> _Data provided_:
═══
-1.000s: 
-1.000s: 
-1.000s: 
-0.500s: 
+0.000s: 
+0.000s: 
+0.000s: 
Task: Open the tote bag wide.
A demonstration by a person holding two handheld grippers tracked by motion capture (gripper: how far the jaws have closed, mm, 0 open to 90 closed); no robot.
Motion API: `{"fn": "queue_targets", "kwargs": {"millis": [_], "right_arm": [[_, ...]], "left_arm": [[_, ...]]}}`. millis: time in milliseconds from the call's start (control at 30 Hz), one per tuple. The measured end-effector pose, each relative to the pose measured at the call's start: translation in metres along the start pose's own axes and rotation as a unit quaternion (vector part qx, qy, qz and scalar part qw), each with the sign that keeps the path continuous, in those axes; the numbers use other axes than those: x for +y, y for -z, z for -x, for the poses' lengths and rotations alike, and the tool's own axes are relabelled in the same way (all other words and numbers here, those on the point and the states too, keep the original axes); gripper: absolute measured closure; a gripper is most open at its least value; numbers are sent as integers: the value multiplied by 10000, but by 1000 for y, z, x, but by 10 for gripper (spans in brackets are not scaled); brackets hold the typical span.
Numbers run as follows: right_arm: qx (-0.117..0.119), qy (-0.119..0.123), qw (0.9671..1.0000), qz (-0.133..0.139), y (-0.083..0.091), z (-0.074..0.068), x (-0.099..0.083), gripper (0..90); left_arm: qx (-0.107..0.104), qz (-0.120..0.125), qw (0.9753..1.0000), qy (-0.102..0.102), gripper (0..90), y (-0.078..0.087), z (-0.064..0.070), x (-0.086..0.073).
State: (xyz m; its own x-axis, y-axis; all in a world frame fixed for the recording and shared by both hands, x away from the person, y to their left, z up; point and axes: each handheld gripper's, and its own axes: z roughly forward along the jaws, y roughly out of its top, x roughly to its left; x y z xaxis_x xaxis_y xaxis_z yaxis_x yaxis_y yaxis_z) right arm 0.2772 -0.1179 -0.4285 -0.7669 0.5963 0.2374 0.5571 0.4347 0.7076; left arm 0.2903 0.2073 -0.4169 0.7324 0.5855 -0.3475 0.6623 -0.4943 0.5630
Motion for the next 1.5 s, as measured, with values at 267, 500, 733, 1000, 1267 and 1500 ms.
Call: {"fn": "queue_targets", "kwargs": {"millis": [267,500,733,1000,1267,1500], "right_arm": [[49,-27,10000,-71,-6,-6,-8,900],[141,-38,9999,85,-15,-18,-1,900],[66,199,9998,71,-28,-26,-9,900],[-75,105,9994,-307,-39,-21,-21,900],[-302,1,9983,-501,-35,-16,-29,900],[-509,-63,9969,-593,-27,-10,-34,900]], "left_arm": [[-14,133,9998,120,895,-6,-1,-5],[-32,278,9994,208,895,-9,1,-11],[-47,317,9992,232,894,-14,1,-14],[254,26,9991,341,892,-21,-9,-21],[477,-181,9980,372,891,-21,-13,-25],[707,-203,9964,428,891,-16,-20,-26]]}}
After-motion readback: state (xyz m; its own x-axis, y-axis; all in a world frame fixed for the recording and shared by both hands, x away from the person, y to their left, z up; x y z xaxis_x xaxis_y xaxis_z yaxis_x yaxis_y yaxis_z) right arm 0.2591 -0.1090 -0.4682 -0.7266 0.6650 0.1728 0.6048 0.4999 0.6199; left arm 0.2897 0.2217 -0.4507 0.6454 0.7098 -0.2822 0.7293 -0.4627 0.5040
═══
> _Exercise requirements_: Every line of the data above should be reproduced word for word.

> _Your response_:
-1.000s: 
-1.000s: 
-1.000s: 
-0.500s: 
+0.000s: 
+0.000s: 
+0.000s: 
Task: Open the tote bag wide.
A demonstration by a person holding two handheld grippers tracked by motion capture (gripper: how far the jaws have closed, mm, 0 open to 90 closed); no robot.
Motion API: `{"fn": "queue_targets", "kwargs": {"millis": [_], "right_arm": [[_, ...]], "left_arm": [[_, ...]]}}`. millis: time in milliseconds from the call's start (control at 30 Hz), one per tuple. The measured end-effector pose, each relative to the pose measured at the call's start: translation in metres along the start pose's own axes and rotation as a unit quaternion (vector part qx, qy, qz and scalar part qw), each with the sign that keeps the path continuous, in those axes; the numbers use other axes than those: x for +y, y for -z, z for -x, for the poses' lengths and rotations alike, and the tool's own axes are relabelled in the same way (all other words and numbers here, those on the point and the states too, keep the original axes); gripper: absolute measured closure; a gripper is most open at its least value; numbers are sent as integers: the value multiplied by 10000, but by 1000 for y, z, x, but by 10 for gripper (spans in brackets are not scaled); brackets hold the typical span.
Numbers run as follows: right_arm: qx (-0.117..0.119), qy (-0.119..0.123), qw (0.9671..1.0000), qz (-0.133..0.139), y (-0.083..0.091), z (-0.074..0.068), x (-0.099..0.083), gripper (0..90); left_arm: qx (-0.107..0.104), qz (-0.120..0.125), qw (0.9753..1.0000), qy (-0.102..0.102), gripper (0..90), y (-0.078..0.087), z (-0.064..0.070), x (-0.086..0.073).
State: (xyz m; its own x-axis, y-axis; all in a world frame fixed for the recording and shared by both hands, x away from the person, y to their left, z up; point and axes: each handheld gripper's, and its own axes: z roughly forward along the jaws, y roughly out of its top, x roughly to its left; x y z xaxis_x xaxis_y xaxis_z yaxis_x yaxis_y yaxis_z) right arm 0.2772 -0.1179 -0.4285 -0.7669 0.5963 0.2374 0.5571 0.4347 0.7076; left arm 0.2903 0.2073 -0.4169 0.7324 0.5855 -0.3475 0.6623 -0.4943 0.5630
Motion for the next 1.5 s, as measured, with values at 267, 500, 733, 1000, 1267 and 1500 ms.
Call: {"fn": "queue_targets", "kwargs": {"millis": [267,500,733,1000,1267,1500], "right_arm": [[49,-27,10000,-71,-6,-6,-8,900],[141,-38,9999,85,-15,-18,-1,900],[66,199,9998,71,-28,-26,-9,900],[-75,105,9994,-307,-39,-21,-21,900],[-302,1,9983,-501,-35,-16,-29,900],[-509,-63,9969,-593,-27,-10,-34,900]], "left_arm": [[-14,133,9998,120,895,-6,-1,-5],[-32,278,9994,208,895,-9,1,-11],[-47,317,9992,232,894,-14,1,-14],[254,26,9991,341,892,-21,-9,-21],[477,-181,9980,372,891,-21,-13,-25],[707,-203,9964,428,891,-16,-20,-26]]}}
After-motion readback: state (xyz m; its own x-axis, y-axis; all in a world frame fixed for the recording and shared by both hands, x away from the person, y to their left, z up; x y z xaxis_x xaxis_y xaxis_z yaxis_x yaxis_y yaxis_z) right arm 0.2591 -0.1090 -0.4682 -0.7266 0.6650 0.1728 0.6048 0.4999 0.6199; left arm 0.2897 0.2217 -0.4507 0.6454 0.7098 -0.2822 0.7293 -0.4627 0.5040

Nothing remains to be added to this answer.